[[ Data provided, beginning ]]

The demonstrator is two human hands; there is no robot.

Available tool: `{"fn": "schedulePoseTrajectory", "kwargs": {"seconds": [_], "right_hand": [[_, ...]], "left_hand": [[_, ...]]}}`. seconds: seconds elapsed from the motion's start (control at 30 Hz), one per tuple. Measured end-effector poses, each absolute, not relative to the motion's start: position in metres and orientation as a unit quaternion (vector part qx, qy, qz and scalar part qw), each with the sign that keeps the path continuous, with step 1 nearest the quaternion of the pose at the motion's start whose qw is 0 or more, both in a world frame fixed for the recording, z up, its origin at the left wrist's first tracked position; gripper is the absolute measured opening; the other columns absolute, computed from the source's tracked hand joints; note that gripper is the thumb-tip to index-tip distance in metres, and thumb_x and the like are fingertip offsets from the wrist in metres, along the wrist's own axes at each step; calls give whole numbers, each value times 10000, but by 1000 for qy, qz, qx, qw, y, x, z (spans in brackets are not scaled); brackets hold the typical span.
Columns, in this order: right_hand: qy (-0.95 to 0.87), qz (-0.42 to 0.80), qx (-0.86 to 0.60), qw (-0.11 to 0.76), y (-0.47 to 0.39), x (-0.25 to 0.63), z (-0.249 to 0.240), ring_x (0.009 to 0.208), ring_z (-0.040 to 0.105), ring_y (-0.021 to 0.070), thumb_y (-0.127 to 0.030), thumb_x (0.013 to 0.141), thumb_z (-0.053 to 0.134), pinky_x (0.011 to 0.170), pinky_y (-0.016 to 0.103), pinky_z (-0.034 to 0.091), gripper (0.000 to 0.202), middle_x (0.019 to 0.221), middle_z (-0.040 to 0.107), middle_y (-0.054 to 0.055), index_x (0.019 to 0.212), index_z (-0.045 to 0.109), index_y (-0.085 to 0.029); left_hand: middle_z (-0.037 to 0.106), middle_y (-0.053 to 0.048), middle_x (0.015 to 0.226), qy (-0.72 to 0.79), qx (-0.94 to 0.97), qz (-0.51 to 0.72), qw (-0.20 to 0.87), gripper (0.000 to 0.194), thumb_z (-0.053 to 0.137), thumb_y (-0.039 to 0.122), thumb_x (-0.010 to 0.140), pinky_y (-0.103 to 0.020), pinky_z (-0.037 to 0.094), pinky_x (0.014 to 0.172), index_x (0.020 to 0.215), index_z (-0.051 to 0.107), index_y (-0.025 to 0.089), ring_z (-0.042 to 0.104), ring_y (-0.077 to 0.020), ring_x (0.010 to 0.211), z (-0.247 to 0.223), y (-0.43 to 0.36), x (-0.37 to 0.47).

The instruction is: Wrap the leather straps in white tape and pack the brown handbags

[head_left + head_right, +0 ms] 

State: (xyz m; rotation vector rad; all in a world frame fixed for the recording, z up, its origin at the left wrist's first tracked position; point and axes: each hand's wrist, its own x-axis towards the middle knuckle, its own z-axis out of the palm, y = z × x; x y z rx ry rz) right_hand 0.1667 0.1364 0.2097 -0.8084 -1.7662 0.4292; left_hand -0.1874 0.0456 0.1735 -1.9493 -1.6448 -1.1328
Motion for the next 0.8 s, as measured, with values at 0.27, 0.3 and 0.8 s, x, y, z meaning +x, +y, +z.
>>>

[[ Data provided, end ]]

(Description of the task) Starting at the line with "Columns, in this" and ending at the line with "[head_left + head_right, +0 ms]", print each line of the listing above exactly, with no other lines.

(Task response)
Columns, in this order: right_hand: qy (-0.95 to 0.87), qz (-0.42 to 0.80), qx (-0.86 to 0.60), qw (-0.11 to 0.76), y (-0.47 to 0.39), x (-0.25 to 0.63), z (-0.249 to 0.240), ring_x (0.009 to 0.208), ring_z (-0.040 to 0.105), ring_y (-0.021 to 0.070), thumb_y (-0.127 to 0.030), thumb_x (0.013 to 0.141), thumb_z (-0.053 to 0.134), pinky_x (0.011 to 0.170), pinky_y (-0.016 to 0.103), pinky_z (-0.034 to 0.091), gripper (0.000 to 0.202), middle_x (0.019 to 0.221), middle_z (-0.040 to 0.107), middle_y (-0.054 to 0.055), index_x (0.019 to 0.212), index_z (-0.045 to 0.109), index_y (-0.085 to 0.029); left_hand: middle_z (-0.037 to 0.106), middle_y (-0.053 to 0.048), middle_x (0.015 to 0.226), qy (-0.72 to 0.79), qx (-0.94 to 0.97), qz (-0.51 to 0.72), qw (-0.20 to 0.87), gripper (0.000 to 0.194), thumb_z (-0.053 to 0.137), thumb_y (-0.039 to 0.122), thumb_x (-0.010 to 0.140), pinky_y (-0.103 to 0.020), pinky_z (-0.037 to 0.094), pinky_x (0.014 to 0.172), index_x (0.020 to 0.215), index_z (-0.051 to 0.107), index_y (-0.025 to 0.089), ring_z (-0.042 to 0.104), ring_y (-0.077 to 0.020), ring_x (0.010 to 0.211), z (-0.247 to 0.223), y (-0.43 to 0.36), x (-0.37 to 0.47).

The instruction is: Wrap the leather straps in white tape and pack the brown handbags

[head_left + head_right, +0 ms] 

The answer requires no additions.